County Engineer Bert Dawson told commissioners Thursday that he has yet to hear from the Ohio Environmental Protection Agency regarding a July 31 letter he sent.
The letter, provided at the agency's request, outlined the county's plans to remedy flooding along parts of Little Beaver Creek in the Franklin Square area, east of state Route 45.
The county is asking the OEPA to review the proposal and inform county officials whether a project can be undertaken to clear a section of the stream of debris, beaver dams and sand bars.
Dawson said he's still waiting for an answer. "We're not getting very far," Dawson said. Commissioners said they will contact the agency and ask for a formal response.
Joe Trocchio, the OEPA environmental engineer who received the letter, said in a telephone interview Thursday that the matter is being reviewed and a response to the county should be coming in a few weeks.
Trocchio noted that Little Beaver Creek is contaminated with Mirex, a carcinogen.
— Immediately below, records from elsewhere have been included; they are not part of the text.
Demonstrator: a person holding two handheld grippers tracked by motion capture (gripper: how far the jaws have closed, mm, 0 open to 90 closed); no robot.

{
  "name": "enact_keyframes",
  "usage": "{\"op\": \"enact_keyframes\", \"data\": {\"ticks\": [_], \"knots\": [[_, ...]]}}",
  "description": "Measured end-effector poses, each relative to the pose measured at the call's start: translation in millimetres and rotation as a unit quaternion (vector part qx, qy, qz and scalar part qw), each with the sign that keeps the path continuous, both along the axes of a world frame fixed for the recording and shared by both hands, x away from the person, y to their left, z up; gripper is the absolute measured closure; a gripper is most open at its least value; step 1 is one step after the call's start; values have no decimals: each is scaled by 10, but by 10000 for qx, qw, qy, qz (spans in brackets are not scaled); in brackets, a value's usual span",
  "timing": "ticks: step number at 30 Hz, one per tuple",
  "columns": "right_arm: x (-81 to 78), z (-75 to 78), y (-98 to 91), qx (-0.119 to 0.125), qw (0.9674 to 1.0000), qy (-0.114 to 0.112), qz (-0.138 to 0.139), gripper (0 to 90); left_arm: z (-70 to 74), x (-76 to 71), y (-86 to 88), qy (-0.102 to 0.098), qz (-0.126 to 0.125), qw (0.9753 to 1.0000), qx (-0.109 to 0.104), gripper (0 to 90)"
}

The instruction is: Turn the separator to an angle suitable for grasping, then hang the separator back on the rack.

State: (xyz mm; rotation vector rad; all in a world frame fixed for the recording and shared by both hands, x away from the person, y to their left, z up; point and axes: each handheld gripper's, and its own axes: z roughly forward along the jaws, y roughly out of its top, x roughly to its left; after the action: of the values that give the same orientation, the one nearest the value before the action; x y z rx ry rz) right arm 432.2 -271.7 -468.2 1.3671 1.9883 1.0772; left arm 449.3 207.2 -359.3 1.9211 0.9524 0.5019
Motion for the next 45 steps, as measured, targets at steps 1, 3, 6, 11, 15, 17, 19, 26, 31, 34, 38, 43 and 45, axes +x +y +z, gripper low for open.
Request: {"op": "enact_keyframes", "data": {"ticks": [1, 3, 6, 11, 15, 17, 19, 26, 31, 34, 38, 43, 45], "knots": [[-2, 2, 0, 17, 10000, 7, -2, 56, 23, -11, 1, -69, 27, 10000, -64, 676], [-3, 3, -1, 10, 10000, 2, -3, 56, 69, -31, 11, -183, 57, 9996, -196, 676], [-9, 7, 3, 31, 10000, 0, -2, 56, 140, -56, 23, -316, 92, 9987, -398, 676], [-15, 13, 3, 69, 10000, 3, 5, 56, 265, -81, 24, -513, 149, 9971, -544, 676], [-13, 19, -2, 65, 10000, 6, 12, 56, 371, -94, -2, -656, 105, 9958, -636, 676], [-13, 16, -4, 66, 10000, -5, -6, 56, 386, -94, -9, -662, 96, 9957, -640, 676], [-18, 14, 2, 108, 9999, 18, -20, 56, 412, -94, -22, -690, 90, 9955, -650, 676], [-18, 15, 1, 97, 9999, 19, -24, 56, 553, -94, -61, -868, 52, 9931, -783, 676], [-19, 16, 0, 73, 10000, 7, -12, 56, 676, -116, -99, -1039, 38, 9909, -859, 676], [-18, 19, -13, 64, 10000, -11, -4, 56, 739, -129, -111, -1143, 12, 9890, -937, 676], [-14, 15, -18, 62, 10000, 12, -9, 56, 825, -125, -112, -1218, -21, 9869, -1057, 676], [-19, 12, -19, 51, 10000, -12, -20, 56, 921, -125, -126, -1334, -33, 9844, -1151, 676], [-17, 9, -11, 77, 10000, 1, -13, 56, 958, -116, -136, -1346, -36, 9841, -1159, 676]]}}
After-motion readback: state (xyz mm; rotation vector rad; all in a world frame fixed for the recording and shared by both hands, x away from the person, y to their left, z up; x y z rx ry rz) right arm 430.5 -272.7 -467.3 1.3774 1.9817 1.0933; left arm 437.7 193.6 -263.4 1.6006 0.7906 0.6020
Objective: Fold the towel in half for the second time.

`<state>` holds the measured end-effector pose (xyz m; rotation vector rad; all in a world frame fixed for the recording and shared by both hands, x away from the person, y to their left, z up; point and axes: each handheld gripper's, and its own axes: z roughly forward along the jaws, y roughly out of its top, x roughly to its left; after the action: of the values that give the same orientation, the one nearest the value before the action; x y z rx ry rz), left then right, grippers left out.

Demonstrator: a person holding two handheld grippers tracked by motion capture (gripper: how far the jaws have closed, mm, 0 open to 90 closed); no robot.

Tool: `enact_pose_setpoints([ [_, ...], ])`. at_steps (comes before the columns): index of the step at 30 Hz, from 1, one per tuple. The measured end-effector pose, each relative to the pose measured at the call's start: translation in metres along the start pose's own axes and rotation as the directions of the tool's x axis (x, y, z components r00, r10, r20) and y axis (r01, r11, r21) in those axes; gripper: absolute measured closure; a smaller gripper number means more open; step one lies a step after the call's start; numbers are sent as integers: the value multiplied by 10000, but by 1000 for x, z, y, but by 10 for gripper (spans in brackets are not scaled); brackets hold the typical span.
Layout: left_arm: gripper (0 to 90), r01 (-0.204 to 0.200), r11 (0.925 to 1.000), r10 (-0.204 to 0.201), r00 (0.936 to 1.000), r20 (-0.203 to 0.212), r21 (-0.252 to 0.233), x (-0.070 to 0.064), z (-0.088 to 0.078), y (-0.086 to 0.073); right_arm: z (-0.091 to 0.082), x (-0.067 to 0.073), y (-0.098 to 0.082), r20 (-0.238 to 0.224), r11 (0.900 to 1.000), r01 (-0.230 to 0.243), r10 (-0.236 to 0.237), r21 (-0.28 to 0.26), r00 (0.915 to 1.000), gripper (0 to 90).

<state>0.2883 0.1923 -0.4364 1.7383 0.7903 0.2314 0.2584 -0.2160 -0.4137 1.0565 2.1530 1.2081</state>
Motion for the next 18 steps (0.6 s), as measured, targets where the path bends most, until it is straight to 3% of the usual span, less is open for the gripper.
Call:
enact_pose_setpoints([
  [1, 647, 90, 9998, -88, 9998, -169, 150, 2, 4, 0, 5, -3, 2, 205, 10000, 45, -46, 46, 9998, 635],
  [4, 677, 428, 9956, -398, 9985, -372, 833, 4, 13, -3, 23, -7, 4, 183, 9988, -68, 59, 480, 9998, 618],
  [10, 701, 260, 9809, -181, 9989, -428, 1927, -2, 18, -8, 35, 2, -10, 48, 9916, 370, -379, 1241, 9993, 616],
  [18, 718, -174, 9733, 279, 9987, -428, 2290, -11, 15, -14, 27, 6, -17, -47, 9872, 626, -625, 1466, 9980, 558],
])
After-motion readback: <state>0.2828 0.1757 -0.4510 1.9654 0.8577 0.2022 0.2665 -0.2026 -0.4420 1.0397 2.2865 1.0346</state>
Mirex entered the creek decades ago from a chemical plant that formerly operated north of Salem.
OEPA officials must evaluate the level of contamination in the creek where the county wants to remove sand bars, Trocchio said.
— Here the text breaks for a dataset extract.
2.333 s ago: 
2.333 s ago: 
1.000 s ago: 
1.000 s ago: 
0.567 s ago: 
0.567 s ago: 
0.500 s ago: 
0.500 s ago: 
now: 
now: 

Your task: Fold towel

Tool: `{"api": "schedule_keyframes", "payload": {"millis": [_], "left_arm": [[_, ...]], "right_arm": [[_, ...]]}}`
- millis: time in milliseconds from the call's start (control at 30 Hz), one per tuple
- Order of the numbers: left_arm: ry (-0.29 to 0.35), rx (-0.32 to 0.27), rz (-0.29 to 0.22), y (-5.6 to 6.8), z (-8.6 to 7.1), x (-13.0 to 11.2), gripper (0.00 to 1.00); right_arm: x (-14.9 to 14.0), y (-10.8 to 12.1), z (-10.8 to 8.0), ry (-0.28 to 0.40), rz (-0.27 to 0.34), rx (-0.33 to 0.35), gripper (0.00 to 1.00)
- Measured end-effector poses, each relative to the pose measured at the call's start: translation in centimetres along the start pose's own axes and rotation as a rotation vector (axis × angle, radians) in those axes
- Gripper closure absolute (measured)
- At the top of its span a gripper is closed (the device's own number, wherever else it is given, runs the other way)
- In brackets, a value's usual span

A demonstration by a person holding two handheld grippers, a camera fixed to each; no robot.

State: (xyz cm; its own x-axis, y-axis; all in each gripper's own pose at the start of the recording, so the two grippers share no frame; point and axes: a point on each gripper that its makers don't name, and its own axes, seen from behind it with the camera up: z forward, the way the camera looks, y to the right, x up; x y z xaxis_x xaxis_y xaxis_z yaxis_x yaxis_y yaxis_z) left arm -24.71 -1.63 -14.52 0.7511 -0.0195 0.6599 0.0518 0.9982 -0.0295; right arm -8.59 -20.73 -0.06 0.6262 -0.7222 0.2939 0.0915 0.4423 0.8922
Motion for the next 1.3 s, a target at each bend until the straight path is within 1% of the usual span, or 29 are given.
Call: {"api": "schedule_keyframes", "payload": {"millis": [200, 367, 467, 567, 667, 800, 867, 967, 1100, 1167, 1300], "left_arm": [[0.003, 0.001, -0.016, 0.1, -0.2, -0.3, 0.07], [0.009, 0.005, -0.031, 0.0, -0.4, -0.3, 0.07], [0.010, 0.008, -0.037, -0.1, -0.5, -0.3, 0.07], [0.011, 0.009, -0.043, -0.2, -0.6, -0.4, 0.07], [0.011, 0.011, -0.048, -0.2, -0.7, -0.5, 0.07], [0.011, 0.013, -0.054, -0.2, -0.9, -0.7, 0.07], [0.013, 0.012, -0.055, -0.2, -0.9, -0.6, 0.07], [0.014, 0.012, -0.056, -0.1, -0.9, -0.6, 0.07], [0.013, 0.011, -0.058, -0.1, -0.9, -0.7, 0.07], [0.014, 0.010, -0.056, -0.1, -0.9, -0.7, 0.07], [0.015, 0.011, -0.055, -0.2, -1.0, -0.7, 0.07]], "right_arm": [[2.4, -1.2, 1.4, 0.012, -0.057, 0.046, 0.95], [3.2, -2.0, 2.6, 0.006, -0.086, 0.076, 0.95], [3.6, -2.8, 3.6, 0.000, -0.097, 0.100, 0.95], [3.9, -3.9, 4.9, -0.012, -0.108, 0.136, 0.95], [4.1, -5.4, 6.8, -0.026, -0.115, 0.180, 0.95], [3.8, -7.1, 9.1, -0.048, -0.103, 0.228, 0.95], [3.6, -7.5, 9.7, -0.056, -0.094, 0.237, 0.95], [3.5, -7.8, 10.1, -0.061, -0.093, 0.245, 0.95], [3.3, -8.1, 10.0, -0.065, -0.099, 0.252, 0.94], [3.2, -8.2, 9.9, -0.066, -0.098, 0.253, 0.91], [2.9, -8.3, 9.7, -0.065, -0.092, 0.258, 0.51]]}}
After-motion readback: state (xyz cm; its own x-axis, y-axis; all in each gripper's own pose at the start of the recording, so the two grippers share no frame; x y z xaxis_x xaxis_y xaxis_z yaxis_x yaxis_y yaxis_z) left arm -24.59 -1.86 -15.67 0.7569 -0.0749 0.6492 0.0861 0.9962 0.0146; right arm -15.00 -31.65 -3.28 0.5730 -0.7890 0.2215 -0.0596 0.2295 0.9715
The county plan calls for piling the sand bar material along the bank, which may be all right if Mirex levels there are low enough, Trocchio said. If not, the sand may have to be hauled away and placed in a landfill, he added.
County officials are interested in doing the work in coming months, Dawson said.
The choked waterway is causing surrounding fields and a section of Lisbon Road to flood after prolonged rains. Property owners living near the stream came to commissioners early this summer to ask for help in fixing the problem. In his July 31 letter to the OEPA, Dawson said removal of trees and other debris from the creek could be carried out by property owners and residents.
Removal of three sand bars probably would be undertaken by the county or the state department of transportation since the flooding affects a roadway, Dawson said.
The sand bars would be lowered about two or three feet using a small bulldozer or backhoe. The work would take about a day.
A cost estimate for the project has yet to be assembled. The county may seek state or federal money for the effort, Dawson said.